D’un point de vue pédagogique, à quelles nouveautés doit-on s’attendre, ou à quelle formalisation de l’existant doit-on dès à présent penser? Je retiens plusieurs choses:

  • au point 2 de la déclaration, on insiste à nouveau sur la centration des études sur l’apprentissage des étudiant-e-s et leur mobilité dans la perspective de développer leurs compétences pour un marché du travail en perpétuel mouvement. Contrairement à ce qu’on pourrait penser a priori, ceci ne concerne pas que les étudiant-e-s en commerce ou en finance internationale. Cela concerne tout autant les médecins ou les philosophes. Pour ces dernier-ère-s par exemple, des compétences d’analyse de situations complexes, de rédaction ou de présentation orale face à des publics variés sont tout à fait utiles et en phase avec le « marché du travail ».
  • au point 4, on met aussi en perspective le besoin de développer ces compétences non pas seulement pour trouver du travail mais aussi pour devenir des citoyen-ne-s responsables et acteur-trice-s de la vie publique.
  • au point 6, le document fait le point sur les débuts, dans de nombreux pays, du développement de « cadres nationaux de qualification ». Ces cadres invitent les institutions d’enseignement supérieur à réfléchir davantage aux acquis de formation (learning outcomes), c’est-à-dire aux compétences que les étudiant-e-s vont développer au cours de leurs études. Formaliser ces acquis de formation permettra à terme une meilleure comparabilité des programmes de formation, non plus seulement sur base des matières abordées mais aussi sur base de ce qu’on s’attend à ce que les étudiant-e-s développent comme compétences en fin de formation. Concrètement, pour un comité de programme, il s’agit de lister ces compétences et de quantifier le mieux possible le nombre de crédits nécessaires à leur acquisition. Le supplément au diplôme qui sera à terme généralisé devra rendre compte de cette formalisation. Le point 12 précise que ces cadres nationaux de qualification devraient être prêts pour 2012.
  • le point 8 traite de la qualité de l’enseignement supérieur qui devra être évaluée du point de vue de la recherche effectuée par les institutions mais aussi du point de vue de l’enseignement délivré et des services rendus à la communauté.
  • de plus en plus d’adultes vont reprendre des études et accumuler des crédits de formation pour obtenir de nouveaux diplômes. Une adaptation de l’organisation des institutions se produira progressivement en développant des modalités variées de formation continue. C’est l’objet du point 10.
  • point 13: les institutions d’enseignement supérieur et les employeur-euse-s devraient apprendre à mieux se connaître. Les premières devraient comprendre que les étudiant-e-s cherchent à obtenir un diplôme et des compétences qui soient en phase avec les besoins du marché du travail mais en retour, les second-e-s devraient comprendre les objectifs d’éducation globale que poursuit l’enseignement supérieur (la formation de citoyen-ne-s notamment). Le document suggère à ce propos que davantage de liens entre enseignement supérieur et marché de l’emploi soient réalisés via des stages ou des formations en cours de carrière.
  • le point 14 m’intéresse en particulier puisqu’il suggère de promouvoir de nouvelles méthodes d’enseignement davantage centrées sur l’apprentissage et le développement de compétences complexes qui promouvraient notamment la flexibilité et le support à l’apprentissage.

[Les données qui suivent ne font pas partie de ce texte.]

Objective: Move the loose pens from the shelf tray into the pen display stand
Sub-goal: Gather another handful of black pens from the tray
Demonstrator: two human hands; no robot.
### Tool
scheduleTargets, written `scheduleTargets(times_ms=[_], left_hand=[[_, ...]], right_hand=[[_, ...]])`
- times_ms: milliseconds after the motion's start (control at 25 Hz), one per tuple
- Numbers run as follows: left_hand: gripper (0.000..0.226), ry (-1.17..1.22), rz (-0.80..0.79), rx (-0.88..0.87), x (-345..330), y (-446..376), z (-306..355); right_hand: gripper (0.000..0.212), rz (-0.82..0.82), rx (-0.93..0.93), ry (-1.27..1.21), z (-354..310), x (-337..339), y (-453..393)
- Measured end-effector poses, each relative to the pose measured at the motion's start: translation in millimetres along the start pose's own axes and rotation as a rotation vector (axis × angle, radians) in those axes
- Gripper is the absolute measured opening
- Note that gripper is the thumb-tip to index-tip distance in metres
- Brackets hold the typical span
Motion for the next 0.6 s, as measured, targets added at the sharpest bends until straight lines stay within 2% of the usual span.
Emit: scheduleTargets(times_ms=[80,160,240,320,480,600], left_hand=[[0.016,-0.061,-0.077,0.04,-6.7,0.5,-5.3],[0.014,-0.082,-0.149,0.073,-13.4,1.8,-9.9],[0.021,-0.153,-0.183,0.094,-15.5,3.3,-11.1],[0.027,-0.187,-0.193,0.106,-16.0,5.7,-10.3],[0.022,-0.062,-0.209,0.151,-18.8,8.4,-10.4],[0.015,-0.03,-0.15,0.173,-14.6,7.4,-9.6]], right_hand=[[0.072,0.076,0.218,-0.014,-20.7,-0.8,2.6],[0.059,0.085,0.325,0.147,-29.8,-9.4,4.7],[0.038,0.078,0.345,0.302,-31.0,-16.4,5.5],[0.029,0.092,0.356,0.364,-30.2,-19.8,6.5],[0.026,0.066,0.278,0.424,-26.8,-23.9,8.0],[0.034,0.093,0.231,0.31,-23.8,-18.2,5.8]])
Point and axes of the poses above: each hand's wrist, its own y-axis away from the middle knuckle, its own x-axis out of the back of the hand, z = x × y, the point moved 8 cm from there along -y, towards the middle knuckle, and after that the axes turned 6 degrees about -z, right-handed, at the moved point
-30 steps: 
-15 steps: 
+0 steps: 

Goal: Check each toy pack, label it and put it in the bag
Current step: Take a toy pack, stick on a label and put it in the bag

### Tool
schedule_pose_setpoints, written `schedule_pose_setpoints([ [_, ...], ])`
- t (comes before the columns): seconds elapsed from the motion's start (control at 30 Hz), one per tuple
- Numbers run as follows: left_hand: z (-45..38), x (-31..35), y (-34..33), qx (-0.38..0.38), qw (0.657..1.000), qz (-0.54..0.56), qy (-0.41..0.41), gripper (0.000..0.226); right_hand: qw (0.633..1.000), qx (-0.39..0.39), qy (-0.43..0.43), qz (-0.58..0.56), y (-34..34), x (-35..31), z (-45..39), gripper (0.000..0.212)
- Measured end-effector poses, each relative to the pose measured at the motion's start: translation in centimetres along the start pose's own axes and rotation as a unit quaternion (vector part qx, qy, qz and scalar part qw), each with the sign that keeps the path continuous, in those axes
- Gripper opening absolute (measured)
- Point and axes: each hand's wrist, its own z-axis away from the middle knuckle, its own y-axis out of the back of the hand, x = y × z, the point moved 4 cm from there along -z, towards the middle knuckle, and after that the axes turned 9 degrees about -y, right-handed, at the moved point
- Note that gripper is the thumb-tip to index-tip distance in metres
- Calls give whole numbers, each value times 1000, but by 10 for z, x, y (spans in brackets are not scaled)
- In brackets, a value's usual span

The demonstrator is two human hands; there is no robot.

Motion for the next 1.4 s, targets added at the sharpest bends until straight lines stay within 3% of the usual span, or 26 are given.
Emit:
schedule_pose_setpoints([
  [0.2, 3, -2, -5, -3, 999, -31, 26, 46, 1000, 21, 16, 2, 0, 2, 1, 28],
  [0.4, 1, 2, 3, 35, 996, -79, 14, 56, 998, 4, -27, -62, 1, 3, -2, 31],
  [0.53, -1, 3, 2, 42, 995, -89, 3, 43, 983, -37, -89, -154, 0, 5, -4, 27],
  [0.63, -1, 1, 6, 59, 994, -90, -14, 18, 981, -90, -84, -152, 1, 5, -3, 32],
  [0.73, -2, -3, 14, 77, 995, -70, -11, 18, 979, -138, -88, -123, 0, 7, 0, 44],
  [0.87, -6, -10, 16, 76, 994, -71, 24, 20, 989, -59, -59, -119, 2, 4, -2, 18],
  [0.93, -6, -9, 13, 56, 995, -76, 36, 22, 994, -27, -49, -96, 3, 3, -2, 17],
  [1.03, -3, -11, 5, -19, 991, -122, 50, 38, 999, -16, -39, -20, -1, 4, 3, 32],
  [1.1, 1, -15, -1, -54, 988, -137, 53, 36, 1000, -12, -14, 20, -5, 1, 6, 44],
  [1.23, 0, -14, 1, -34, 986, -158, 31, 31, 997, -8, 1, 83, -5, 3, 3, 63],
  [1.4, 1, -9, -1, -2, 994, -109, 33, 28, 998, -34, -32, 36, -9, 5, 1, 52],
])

Pour celles et ceux que cela intéresse, le document appelle aussi à rendre les carrières de recherche plus attractives, notamment en lançant davantage de programmes de recherche inter-disciplinaire.

Par ailleurs, tout au long du document, le mot « qualité » revient à de nombreuses reprises et plusieurs points font des liens avec les standards internationaux de qualité proposés notamment par l’UNESCO (ceci mériterait d’ailleurs un article spécifique).

Alors bien sûr, ce genre de document reste relativement vague quant à l’application concrète des recommandations. Ce sera aux gouvernements et aux réseaux d’institutions d’enseignement supérieur à mettre tout cela en oeuvre. Il n’en reste pas moins qu’il vaut mieux rester attentif-ve à ce type de déclaration car c’est sur cette base que va se construire l’enseignement supérieur de demain.